• **DIRECTIONS**: Over all lines in the data below, count those holding "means" and give only the result.

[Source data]
------
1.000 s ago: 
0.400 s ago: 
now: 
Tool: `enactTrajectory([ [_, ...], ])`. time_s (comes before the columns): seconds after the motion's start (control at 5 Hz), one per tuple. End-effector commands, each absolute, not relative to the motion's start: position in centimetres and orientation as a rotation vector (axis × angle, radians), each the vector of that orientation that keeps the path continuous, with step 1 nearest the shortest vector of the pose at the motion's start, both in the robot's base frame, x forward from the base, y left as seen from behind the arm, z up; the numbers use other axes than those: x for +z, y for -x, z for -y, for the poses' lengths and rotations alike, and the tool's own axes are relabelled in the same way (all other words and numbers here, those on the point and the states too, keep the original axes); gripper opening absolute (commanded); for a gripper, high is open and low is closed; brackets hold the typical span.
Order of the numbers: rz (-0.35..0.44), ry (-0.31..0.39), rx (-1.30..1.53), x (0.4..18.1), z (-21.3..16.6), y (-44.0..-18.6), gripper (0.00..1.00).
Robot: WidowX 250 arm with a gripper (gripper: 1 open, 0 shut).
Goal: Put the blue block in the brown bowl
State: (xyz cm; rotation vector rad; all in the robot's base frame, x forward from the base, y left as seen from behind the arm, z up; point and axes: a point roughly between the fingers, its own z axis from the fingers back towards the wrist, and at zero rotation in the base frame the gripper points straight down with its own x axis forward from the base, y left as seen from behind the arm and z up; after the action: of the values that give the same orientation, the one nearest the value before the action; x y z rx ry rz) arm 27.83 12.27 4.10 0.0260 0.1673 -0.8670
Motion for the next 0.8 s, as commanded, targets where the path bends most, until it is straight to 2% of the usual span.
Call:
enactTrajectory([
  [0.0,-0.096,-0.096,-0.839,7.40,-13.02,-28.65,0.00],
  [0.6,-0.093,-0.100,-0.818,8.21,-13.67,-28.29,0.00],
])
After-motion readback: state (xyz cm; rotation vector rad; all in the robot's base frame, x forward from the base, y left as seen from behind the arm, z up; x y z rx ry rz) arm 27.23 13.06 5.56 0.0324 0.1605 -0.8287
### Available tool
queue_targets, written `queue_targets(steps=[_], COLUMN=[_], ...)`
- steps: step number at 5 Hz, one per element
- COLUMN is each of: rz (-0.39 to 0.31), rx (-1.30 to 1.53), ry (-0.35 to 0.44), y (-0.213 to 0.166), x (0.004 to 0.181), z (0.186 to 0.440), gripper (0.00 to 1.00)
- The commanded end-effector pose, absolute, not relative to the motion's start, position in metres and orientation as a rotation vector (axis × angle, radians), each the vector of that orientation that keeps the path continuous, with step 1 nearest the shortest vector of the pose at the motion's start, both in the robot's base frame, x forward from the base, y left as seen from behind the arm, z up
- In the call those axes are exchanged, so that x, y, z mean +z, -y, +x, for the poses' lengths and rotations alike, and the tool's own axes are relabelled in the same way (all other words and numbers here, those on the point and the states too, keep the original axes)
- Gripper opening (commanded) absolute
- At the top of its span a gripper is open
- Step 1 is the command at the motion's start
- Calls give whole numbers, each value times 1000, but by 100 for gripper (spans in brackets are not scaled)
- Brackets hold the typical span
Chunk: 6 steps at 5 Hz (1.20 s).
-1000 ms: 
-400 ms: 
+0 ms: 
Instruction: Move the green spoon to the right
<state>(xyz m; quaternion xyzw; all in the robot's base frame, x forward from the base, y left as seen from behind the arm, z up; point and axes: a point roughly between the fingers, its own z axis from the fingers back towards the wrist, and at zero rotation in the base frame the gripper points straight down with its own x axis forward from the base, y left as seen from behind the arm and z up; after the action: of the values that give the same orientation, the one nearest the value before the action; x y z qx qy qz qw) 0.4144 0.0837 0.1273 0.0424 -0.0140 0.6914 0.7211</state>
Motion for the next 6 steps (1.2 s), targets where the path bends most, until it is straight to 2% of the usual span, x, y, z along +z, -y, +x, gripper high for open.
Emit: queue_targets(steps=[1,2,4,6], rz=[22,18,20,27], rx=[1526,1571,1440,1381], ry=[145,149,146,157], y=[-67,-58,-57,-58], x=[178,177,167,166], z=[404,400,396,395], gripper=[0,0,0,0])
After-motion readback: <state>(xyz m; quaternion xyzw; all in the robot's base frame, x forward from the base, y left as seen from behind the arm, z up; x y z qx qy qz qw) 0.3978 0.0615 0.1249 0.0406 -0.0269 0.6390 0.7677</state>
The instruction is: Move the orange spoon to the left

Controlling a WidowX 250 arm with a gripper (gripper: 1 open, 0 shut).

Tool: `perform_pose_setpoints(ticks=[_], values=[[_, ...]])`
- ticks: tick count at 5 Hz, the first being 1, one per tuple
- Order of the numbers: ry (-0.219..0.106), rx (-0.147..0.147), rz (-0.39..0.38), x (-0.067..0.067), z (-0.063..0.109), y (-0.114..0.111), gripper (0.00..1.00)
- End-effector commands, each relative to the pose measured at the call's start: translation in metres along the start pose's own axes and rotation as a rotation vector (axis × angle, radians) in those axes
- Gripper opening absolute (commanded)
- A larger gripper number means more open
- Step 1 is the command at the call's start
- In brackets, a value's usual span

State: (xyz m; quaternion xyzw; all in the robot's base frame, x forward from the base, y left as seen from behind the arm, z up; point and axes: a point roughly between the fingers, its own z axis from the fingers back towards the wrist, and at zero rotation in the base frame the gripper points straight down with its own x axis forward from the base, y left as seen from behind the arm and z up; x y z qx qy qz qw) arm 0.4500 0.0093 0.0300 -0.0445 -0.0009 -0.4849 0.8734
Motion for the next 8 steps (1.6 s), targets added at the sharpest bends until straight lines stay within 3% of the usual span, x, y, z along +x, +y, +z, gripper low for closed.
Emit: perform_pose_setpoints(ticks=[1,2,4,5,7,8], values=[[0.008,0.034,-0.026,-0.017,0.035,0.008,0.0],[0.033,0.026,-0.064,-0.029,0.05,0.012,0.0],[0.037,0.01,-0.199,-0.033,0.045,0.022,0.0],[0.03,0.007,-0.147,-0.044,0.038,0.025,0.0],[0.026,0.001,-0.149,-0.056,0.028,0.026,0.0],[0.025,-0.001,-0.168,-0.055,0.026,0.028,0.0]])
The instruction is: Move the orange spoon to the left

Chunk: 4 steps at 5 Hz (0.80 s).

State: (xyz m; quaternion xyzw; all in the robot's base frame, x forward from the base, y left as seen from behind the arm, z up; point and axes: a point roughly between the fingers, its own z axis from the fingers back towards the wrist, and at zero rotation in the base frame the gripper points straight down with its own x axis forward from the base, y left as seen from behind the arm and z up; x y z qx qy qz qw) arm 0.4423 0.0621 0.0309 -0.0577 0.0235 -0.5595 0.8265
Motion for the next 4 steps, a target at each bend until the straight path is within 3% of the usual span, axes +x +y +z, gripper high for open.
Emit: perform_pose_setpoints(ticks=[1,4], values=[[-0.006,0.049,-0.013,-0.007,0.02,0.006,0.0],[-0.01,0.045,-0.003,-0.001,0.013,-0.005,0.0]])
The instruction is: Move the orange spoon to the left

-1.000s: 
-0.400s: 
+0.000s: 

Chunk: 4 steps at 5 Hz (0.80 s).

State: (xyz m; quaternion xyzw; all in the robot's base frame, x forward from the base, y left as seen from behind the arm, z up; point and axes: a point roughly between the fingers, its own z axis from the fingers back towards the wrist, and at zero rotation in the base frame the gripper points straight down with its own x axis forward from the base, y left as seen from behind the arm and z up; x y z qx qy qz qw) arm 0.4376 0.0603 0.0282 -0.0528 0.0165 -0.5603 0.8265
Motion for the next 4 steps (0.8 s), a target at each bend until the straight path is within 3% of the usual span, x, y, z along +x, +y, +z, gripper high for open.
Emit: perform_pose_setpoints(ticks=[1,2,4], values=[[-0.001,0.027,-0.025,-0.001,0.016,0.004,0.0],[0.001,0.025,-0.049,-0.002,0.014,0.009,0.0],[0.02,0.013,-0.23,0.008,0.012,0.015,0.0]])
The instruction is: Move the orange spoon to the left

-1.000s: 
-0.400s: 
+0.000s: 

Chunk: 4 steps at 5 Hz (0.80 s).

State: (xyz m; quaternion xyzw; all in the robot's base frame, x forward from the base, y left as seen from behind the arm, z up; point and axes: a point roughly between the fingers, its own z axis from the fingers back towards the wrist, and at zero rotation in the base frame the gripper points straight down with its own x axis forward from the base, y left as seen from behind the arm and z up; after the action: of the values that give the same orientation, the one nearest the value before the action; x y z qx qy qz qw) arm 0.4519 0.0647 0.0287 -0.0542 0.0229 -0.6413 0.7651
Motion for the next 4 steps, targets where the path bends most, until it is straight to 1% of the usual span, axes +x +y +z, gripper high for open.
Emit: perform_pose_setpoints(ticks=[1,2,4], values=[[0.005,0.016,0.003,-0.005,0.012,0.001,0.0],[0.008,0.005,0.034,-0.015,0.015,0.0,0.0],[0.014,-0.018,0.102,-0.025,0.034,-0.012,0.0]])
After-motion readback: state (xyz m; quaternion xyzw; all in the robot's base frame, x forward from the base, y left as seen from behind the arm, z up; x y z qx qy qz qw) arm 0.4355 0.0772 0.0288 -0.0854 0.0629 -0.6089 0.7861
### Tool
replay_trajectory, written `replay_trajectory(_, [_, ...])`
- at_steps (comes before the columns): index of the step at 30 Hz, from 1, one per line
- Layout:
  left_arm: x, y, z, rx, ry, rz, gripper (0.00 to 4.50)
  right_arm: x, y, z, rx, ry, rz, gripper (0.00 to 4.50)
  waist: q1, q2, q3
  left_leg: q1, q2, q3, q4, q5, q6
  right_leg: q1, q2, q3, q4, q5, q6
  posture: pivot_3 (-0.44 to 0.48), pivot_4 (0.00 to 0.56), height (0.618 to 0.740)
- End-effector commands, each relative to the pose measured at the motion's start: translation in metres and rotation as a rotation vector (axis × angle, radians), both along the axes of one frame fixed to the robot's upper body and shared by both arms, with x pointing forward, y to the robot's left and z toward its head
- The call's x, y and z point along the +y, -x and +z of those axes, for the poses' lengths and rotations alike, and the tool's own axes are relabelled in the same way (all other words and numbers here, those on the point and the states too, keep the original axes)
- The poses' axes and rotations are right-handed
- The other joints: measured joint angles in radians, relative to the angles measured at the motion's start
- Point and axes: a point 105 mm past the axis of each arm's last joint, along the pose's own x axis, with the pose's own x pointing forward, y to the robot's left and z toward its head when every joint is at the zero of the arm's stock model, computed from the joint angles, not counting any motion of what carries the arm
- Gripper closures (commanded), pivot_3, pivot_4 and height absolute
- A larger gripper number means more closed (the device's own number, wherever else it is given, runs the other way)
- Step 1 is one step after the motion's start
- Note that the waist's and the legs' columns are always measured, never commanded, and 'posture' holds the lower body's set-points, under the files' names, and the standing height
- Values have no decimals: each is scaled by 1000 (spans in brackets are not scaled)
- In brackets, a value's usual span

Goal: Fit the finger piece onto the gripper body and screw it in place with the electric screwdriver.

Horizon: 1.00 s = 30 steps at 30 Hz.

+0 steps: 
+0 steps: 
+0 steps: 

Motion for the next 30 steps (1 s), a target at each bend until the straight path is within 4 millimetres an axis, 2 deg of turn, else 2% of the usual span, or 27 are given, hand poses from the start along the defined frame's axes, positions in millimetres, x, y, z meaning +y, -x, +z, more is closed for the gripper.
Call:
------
• **TASK SOLUTION**: 2